If you have ever wished for a really amazing book to read that would never end, then this is the book for you! With over 750 pages of mind-blowing stories, you get to live through the entire life of one extremely interesting Aztec man: Mixtli, who recounts his many stories (with a sometimes funny and sarcastic tone) to the Spanish bishops and religious leaders after Hernando Cortez’s takeover of the “One World,” as the people of the area call their land.

My sister, who loves Gary Jennings’s writing, recommended the book to me, and I was so glad I took on the read this summer. What’s best about the book, for me, is that you take in so much of the amazing history behind the Aztec way of life (art, religion, trade, festivals, monuments, major cities, education, war details, etc.) by pretty much living in the world that Jennings has recreated through his extensive research. It’s one thing to read the outstanding historical information in a history book, but it’s so much better to absorb all the amazing details by reading through Mixtli’s life and incredible adventures.

One thing that made me laugh while I was reading Aztec is that I realized it was set up in a way very similar to the story of Forrest Gump. (I thought this comparison was funny because my sister hates the movie Forrest Gump for various reasons, and Aztec is one of her favorite, most cherished books!) Anyway, both main characters take part (by total chance) in major historical events to an extent that would be pretty much impossible for a person to realistically live through. In Aztec, though, this luckiness is not so obvious that it makes the book unbelievable; part of Mixtli’s good fortune is explained by an interest and protection that the Aztec gods have for Mixtli throughout his entire life.

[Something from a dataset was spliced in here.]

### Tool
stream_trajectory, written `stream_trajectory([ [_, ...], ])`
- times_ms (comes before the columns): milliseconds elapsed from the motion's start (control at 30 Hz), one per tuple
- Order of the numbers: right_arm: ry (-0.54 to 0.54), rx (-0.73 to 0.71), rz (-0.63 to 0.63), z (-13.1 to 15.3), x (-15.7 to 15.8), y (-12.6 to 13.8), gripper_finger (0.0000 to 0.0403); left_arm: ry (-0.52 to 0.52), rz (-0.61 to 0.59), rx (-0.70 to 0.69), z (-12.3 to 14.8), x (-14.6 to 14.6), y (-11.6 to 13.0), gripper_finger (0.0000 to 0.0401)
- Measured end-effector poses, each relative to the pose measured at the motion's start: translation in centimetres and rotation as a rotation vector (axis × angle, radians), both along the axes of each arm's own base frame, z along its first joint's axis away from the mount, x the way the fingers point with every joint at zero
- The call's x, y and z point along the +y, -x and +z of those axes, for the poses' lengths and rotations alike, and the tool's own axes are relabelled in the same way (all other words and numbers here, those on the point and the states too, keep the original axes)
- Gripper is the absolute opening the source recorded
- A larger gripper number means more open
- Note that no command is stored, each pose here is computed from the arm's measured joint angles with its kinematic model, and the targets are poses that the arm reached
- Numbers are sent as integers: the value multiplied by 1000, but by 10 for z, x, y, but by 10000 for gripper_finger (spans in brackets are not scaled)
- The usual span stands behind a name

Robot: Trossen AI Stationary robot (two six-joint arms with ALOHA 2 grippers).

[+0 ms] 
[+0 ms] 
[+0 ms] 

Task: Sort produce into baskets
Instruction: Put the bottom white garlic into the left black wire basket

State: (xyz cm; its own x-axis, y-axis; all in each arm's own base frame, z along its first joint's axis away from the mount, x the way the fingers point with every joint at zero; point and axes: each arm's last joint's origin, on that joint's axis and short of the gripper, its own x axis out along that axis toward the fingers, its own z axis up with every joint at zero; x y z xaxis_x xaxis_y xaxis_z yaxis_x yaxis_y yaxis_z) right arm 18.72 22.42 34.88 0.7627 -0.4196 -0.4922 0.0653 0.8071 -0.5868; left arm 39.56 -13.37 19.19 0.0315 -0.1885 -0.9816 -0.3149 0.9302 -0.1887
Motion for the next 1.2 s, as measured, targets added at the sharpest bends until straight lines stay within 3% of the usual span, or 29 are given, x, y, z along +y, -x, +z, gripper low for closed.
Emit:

In its entirety and complexity, Jennings’s creation is truly astounding. What’s more is that Jennings adds in a very interesting, entertaining sublayer of sarcasm and irony toward the Spanish conquistadors and their role in Mexican history, especially toward the end of the book. Overall, if you have any interest in Latin America or the Aztecs, this book is definitely worth reading because it makes you see this period of history in a very different, more enlightened light afterword. Plus, you will completely enjoy yourself throughout the whole thing and feel a great sense of pride when you finish!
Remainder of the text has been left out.